[DIRECTIONS]:
All lines holding the word "document" are to be copied from the records beneath.

[MATERIAL PROVIDED]:

================================

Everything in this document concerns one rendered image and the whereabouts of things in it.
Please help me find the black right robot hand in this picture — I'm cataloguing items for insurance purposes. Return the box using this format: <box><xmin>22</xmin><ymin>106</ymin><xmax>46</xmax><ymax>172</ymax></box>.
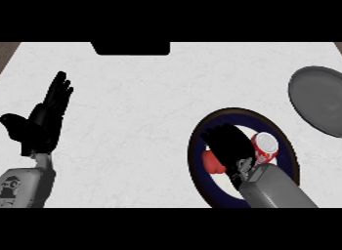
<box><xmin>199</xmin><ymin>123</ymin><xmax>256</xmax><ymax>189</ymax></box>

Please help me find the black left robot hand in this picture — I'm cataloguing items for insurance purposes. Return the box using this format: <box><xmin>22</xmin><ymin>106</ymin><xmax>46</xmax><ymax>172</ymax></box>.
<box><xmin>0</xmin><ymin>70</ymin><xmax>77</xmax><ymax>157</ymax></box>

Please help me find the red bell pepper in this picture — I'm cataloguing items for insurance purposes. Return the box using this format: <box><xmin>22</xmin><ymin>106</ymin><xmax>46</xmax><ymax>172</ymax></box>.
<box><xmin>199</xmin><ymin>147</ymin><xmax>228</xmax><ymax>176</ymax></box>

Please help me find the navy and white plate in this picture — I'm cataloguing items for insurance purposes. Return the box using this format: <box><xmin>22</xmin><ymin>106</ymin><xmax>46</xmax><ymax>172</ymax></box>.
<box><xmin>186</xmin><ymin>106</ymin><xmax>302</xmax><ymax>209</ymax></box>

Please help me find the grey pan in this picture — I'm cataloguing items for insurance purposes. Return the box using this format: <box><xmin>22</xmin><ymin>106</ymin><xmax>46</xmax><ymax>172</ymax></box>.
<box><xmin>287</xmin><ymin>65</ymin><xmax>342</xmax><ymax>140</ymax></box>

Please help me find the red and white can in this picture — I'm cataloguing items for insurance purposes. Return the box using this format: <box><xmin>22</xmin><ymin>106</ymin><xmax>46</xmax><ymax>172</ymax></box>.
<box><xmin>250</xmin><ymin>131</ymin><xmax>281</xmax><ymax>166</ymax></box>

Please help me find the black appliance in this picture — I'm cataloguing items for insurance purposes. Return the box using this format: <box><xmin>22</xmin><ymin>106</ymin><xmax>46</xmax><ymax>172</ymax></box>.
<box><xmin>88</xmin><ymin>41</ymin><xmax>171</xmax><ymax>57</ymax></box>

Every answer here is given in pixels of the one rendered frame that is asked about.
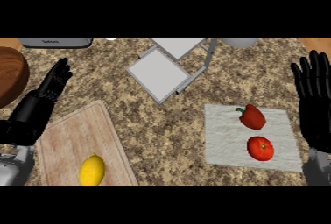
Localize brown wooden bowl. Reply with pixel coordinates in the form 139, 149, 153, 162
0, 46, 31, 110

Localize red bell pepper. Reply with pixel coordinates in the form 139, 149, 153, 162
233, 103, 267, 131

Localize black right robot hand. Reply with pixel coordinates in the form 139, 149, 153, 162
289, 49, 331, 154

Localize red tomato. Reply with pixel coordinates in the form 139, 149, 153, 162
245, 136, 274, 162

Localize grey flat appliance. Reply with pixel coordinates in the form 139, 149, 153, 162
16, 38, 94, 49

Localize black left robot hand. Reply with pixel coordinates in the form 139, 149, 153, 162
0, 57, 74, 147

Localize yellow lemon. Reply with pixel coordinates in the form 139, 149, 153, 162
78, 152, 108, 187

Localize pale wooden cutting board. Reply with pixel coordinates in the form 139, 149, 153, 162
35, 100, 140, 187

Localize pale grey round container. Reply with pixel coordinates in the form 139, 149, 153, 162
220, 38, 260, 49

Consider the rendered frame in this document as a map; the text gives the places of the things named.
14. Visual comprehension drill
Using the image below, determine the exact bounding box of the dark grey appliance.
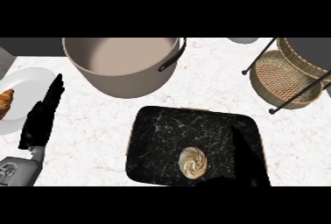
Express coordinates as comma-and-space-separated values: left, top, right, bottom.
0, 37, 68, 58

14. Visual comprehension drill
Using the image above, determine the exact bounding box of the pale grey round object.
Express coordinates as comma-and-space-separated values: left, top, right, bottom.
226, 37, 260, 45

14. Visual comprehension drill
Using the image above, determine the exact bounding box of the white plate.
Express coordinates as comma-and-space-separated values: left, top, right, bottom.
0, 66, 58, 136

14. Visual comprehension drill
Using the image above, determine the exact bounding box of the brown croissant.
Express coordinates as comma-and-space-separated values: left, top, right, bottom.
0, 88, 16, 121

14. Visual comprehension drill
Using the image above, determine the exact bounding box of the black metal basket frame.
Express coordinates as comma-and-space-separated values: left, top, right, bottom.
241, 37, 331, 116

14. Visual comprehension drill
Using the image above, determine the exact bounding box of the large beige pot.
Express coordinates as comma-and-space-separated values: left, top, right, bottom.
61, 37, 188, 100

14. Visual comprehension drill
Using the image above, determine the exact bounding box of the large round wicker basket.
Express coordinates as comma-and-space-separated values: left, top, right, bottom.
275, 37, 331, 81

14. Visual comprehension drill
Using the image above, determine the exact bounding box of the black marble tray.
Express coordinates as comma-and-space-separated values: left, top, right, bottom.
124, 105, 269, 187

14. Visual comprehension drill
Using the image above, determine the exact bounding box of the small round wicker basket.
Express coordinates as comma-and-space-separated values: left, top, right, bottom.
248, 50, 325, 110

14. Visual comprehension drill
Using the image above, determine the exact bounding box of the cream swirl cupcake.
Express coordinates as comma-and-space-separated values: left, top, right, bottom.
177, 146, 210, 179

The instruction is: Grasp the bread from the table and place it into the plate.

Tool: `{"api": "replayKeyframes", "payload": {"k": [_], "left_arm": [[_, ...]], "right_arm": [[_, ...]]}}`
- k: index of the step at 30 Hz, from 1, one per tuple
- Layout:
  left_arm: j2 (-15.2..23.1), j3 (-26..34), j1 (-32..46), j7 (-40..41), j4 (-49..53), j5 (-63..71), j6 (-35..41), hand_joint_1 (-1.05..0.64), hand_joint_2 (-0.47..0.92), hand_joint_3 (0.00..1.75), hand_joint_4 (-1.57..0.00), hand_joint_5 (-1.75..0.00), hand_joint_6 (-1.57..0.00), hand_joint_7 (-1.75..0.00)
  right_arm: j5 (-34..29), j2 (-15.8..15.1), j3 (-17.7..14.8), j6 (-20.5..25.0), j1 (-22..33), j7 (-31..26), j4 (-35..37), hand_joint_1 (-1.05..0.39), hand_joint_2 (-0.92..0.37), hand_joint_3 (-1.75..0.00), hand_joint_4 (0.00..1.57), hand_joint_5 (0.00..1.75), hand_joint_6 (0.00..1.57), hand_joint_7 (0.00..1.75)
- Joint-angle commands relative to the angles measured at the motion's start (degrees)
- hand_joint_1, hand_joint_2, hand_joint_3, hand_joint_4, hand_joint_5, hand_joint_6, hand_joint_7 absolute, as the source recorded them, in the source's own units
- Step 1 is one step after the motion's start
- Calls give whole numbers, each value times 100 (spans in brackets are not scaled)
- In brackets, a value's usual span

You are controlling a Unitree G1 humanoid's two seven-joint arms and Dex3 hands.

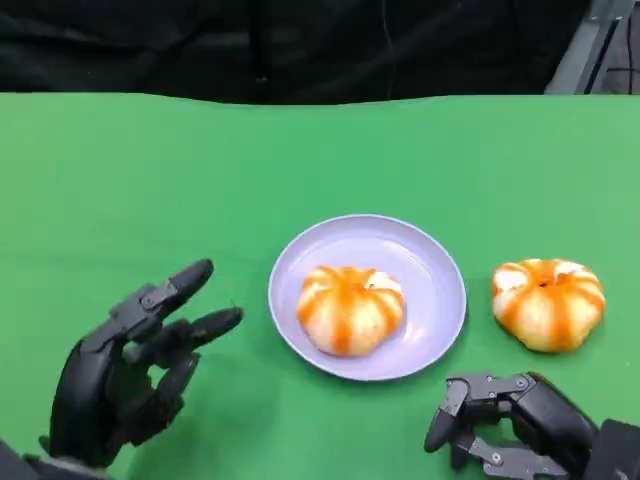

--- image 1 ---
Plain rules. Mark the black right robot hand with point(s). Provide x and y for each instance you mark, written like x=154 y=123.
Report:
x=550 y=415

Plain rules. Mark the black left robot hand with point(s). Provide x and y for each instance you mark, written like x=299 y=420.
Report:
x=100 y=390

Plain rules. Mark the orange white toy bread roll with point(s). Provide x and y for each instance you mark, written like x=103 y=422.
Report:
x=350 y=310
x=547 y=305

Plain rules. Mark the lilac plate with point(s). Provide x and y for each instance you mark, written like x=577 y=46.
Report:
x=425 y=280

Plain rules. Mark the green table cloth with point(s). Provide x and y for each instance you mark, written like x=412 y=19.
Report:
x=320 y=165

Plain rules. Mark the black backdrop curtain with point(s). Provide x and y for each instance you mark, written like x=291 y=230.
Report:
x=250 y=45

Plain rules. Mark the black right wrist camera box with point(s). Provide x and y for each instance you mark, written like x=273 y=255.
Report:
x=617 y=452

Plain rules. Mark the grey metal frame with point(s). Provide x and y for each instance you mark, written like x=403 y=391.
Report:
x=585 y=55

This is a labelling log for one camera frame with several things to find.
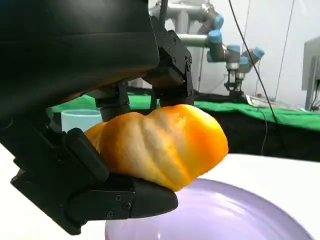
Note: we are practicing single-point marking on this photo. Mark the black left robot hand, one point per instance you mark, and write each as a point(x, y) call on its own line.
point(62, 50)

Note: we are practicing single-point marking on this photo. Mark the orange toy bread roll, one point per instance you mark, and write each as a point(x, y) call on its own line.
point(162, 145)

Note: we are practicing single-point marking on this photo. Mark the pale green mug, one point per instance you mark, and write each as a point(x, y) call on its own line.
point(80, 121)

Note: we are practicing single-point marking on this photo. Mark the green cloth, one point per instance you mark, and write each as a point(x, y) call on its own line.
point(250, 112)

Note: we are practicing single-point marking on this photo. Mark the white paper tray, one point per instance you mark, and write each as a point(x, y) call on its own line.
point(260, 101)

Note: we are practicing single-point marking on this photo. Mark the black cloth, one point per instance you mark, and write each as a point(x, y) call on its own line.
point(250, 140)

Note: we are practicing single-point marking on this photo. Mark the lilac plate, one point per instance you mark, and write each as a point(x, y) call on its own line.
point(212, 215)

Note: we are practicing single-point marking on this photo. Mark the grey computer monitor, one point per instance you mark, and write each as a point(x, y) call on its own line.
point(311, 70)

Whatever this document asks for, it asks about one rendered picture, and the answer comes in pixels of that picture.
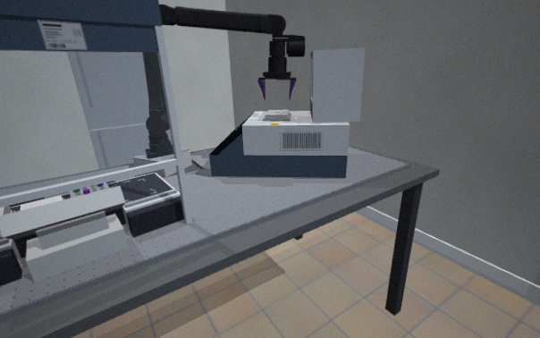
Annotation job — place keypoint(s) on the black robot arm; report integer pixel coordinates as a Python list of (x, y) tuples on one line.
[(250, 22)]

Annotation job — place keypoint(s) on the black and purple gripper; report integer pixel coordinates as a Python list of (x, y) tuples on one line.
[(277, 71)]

================================

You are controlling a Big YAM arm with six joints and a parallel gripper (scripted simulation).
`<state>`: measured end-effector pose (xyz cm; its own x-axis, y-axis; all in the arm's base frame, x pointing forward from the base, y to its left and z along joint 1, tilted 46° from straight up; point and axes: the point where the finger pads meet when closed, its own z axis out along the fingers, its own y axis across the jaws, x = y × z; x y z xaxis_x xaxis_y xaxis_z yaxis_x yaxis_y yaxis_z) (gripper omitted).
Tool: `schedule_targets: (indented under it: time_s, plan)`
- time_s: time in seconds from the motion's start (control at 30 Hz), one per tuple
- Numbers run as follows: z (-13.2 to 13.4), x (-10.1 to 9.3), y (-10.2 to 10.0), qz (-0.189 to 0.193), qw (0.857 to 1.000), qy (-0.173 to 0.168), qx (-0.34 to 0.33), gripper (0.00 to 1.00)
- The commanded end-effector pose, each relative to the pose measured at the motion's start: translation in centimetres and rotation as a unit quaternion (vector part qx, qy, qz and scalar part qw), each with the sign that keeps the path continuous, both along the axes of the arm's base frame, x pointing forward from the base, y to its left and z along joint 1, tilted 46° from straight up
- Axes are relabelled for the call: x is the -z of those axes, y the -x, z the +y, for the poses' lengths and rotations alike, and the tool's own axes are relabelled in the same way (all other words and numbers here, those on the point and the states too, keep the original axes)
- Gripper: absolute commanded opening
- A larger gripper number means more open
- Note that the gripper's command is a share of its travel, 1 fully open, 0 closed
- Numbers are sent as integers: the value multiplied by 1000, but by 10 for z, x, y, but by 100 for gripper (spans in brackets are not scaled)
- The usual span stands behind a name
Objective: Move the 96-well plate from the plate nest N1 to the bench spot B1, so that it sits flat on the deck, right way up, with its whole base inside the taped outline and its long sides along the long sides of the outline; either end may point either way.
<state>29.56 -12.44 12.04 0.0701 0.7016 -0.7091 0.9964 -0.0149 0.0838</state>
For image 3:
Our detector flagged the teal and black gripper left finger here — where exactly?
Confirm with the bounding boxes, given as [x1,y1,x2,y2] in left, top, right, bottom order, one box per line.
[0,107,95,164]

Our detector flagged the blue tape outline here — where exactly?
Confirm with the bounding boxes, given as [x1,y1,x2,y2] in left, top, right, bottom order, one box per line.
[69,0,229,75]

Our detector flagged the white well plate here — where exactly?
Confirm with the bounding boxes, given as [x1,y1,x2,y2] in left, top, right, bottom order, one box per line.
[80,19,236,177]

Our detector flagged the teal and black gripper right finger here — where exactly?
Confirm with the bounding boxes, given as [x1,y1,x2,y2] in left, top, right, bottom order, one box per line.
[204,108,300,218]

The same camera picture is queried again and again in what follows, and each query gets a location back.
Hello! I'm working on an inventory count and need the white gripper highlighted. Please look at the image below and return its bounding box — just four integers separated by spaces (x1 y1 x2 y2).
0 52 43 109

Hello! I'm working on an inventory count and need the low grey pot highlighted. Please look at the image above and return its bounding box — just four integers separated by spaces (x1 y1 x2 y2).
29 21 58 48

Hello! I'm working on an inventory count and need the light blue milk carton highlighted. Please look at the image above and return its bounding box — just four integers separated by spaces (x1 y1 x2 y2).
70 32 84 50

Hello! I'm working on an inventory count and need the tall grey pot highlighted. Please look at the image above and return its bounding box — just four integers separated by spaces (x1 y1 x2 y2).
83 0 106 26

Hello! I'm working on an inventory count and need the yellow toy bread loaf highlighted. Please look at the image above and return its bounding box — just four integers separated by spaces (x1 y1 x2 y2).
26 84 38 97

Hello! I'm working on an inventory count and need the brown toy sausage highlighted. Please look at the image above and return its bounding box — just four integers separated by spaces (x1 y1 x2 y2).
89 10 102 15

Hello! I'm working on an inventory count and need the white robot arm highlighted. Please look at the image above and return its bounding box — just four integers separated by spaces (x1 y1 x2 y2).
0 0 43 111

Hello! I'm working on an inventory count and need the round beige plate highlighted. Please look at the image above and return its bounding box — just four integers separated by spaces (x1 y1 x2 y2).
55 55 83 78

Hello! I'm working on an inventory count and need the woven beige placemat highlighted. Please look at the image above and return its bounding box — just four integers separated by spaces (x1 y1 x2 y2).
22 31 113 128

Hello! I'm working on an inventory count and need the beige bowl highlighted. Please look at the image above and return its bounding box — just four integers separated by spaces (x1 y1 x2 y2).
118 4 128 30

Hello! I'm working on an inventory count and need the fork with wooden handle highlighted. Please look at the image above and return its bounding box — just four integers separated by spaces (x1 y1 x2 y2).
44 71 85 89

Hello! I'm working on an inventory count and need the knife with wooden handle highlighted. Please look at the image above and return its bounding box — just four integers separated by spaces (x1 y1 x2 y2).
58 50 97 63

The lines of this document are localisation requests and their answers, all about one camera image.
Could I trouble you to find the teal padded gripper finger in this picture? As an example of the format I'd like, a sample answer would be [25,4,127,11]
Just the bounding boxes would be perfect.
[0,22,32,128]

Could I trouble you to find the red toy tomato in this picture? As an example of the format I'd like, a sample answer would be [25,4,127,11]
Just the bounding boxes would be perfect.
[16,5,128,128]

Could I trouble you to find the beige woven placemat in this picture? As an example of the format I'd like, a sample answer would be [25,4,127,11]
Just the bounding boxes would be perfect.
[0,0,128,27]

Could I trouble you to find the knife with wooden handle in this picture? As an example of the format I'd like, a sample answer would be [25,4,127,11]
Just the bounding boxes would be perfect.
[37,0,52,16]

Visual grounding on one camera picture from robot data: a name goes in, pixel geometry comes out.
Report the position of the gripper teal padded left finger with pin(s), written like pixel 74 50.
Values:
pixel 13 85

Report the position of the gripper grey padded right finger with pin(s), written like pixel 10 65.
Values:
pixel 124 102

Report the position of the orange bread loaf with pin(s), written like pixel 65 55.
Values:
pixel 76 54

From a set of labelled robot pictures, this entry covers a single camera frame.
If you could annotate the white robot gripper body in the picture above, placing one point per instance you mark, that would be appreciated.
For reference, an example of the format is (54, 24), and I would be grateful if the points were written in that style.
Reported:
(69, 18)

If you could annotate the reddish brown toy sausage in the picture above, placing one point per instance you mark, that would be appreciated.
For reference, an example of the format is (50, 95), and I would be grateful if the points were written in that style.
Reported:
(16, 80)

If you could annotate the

================================

[RESULT OF THE EXERCISE]:
Everything in this document concerns one rendered image and the whereabouts of things in it.
Consider the rendered frame in this document as a map; the text gives the places of the things named.
Whatever this document asks for, it asks about one rendered picture, and the answer comes in pixels of that picture.
The lines of this document are localisation requests and their answers, all about one camera image.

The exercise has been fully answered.